Effect of pore sizes and cholesterol-lipid solution on the fracture toughness of pure titanium sintered compacts

Abstract

Commercial pure titanium has been widely used as an implant material because of its excellent biocompatibility and good ductility. To determine the effect of pore size on the fracture resistance of porous titanium compacts, a series of fracture toughness (KQ) tests were performed on commercial pure titanium powder compacted to 0.17 and 0.62 GPa.
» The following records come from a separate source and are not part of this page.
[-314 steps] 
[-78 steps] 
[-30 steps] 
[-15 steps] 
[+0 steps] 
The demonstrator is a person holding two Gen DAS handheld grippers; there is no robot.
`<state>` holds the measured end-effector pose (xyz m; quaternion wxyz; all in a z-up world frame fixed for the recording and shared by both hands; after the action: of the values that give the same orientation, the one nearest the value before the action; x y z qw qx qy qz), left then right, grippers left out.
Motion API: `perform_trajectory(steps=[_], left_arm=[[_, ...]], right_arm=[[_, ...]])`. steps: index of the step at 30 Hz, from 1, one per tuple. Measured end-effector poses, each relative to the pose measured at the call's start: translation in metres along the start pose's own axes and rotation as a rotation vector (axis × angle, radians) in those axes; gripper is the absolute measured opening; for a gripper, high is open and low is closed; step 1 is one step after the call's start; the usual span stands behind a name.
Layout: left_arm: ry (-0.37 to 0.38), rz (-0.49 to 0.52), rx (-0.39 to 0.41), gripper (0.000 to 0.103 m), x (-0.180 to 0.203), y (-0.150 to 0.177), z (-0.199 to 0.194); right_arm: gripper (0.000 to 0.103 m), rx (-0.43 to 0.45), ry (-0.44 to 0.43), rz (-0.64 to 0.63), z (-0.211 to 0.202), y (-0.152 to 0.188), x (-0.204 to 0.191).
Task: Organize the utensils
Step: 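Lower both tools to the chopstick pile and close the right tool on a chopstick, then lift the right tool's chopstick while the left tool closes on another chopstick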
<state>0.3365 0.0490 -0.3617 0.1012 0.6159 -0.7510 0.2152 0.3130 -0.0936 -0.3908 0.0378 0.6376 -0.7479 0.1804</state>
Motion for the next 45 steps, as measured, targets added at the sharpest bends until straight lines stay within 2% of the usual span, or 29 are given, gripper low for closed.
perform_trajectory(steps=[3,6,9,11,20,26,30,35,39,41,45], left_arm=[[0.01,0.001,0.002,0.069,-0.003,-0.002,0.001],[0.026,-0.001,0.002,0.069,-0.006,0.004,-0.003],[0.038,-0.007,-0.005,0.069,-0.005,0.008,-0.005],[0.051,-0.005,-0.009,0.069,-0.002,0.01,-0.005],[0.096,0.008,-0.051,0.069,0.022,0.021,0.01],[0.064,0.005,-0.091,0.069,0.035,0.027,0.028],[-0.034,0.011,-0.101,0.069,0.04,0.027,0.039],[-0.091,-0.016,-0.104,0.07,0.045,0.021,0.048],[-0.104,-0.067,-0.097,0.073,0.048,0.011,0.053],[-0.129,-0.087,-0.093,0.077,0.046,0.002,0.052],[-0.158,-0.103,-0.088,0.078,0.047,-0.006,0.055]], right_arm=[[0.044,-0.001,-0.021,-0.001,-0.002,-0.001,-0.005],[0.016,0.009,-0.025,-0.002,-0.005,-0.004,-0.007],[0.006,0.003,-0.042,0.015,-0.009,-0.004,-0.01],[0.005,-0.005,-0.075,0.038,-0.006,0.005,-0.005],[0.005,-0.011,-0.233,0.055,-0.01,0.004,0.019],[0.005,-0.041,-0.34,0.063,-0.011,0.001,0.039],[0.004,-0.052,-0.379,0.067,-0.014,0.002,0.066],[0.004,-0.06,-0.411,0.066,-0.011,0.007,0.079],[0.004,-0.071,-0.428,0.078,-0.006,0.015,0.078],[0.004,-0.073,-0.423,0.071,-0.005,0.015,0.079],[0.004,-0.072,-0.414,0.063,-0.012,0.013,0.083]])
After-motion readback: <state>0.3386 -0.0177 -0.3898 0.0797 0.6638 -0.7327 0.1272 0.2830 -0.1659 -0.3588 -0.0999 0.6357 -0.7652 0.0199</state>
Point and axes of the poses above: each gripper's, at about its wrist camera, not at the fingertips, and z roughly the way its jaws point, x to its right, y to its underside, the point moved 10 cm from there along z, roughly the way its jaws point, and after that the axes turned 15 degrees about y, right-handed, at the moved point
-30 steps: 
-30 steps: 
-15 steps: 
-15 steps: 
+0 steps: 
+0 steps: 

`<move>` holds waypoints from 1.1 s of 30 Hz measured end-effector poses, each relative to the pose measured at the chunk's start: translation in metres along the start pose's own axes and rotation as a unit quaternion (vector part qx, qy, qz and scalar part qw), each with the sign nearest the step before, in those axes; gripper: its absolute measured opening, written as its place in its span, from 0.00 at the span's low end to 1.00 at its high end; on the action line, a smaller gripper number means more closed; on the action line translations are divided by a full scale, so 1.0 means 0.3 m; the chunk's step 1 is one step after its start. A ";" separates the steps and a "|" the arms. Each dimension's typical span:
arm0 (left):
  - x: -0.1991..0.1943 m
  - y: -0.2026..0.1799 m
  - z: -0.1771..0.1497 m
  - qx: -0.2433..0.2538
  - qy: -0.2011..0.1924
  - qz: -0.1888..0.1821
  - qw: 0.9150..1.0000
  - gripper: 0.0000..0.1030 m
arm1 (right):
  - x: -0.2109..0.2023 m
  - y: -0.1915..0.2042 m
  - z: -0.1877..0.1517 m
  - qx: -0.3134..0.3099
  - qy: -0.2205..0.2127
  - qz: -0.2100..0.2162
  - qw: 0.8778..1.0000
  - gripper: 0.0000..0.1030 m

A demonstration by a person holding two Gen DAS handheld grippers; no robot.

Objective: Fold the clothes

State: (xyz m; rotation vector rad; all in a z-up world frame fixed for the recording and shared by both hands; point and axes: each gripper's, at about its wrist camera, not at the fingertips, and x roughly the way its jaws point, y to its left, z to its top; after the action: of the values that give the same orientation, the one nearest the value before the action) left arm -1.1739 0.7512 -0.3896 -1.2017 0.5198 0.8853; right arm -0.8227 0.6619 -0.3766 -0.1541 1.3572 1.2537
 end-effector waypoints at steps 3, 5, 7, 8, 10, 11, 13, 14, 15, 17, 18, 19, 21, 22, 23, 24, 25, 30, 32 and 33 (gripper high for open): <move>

Pore sizes ranged from 25 to 103 microns, with porosity between 8.5 and 35%. Two sets of fracture toughness tests using disc-shaped compacts (ASTM E 399-90) were performed, the first in air at 37 degrees C and the second with compacts treated in cholesterol-lipid solution at 37 degrees C. The KQ value of compacts with a smaller mean pore size (ca. 50 microns) was approximately twice that of the compacts with a larger mean pore size (100 microns). The effect of cholesterol-lipid solution treatment was detrimental, perhaps due to preferential lipid absorption by the titanium oxide and/or the presence of chlorides. For the smaller pore size compacts, the KQ values decreased by up to 20%. For the larger pore size compacts, the effect of cholesterol-lipid solution was less significant. Morphologically, compacts with smaller pore size had a predominantly ductile fracture with significantly higher dimple density than the larger pore size compacts.